His eyes are still locked on mine, but now I feel like he's the one who's looking into my soul, and I'm not sure I can bear it if he doesn't like what he sees, but I owe it to him not to look away.

"Leaving for college—culinary school—saved my life, and when I moved back here to take care of my grandma, it felt like my chance to show everyone that I'd found my strength. That's why I named my shop Sweet Revenge," he goes on. "Because it didn't matter, in the end, whether you destroyed my fudge, or destroyed my heart, or whether Chad and his stupid friends destroyed my life. I was still alive, and I still make candy, and I still love it. And it's fucking delicious, and I know it."

A fierce look has come into his eyes, and he withdraws his hand from mine with deliberate slowness.

"So, is that what you wanted to hear? What you wanted to know?" he asks.

My tongue is stuck to the roof of my mouth for too long, and by the time I free it, he's on his feet. He pulls a twenty from his pocket and tosses it on the table.

"There. You can make up the difference. I'll see you around, Blake."

He leaves, and for a long time I just sit there, staring at my coffee as it goes cold.

~♡~

The following weeks are busy. My shop opens, and between the promotional deals and the excitement over a new store, my inventory starts to move. I barely have time to think about the man who now has my heart on a string.

I still manage it, though: at night, in the morning... in the shower.

I make sure Kate is working the front counter whenever I go over to buy myself a treat, and if I see Aaron on the street outside, I wave and smile, and then go about my business.

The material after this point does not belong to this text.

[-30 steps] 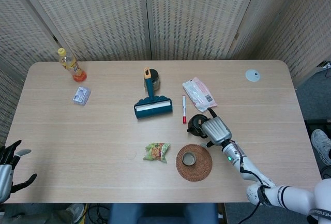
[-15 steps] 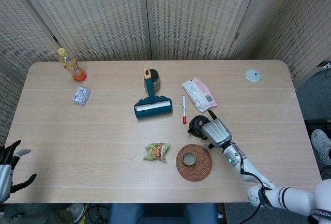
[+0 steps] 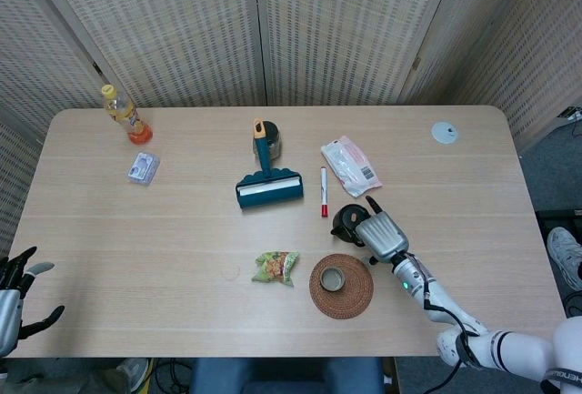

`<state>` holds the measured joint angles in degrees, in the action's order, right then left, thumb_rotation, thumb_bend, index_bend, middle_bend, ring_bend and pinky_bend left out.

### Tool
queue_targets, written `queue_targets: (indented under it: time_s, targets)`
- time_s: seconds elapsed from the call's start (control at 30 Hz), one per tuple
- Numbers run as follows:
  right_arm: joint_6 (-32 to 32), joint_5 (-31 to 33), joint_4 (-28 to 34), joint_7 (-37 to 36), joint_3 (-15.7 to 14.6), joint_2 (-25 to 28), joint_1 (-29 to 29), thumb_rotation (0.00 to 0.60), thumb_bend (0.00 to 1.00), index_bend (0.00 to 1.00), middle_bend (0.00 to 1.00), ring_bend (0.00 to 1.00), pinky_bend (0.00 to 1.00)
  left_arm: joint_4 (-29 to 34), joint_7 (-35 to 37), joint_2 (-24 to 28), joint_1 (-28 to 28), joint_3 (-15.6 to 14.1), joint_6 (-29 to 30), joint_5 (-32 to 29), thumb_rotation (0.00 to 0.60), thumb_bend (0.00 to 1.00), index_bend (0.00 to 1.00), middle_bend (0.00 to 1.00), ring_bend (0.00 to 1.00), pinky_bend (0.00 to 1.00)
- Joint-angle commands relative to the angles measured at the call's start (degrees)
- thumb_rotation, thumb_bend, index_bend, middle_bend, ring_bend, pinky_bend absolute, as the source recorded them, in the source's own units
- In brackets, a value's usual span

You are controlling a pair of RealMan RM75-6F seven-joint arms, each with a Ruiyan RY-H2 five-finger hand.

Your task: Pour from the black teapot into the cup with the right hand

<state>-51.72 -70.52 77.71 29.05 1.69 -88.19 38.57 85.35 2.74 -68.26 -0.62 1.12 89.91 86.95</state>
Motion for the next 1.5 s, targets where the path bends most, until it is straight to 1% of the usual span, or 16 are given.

On the outside, I do a fair job of acting like I'm not desperate to see him wave and smile in return, and then walk straight into my waiting arms. On the inside, I'm a man slowly starving, forgotten in a lonely cell, and I carve little marks on the walls of my mind to count the passing days.

By day ten, my hope has started to flag, and I wonder if we'll be spending the rest of our lives separated by a narrow street and a gaping silence full of unspoken things.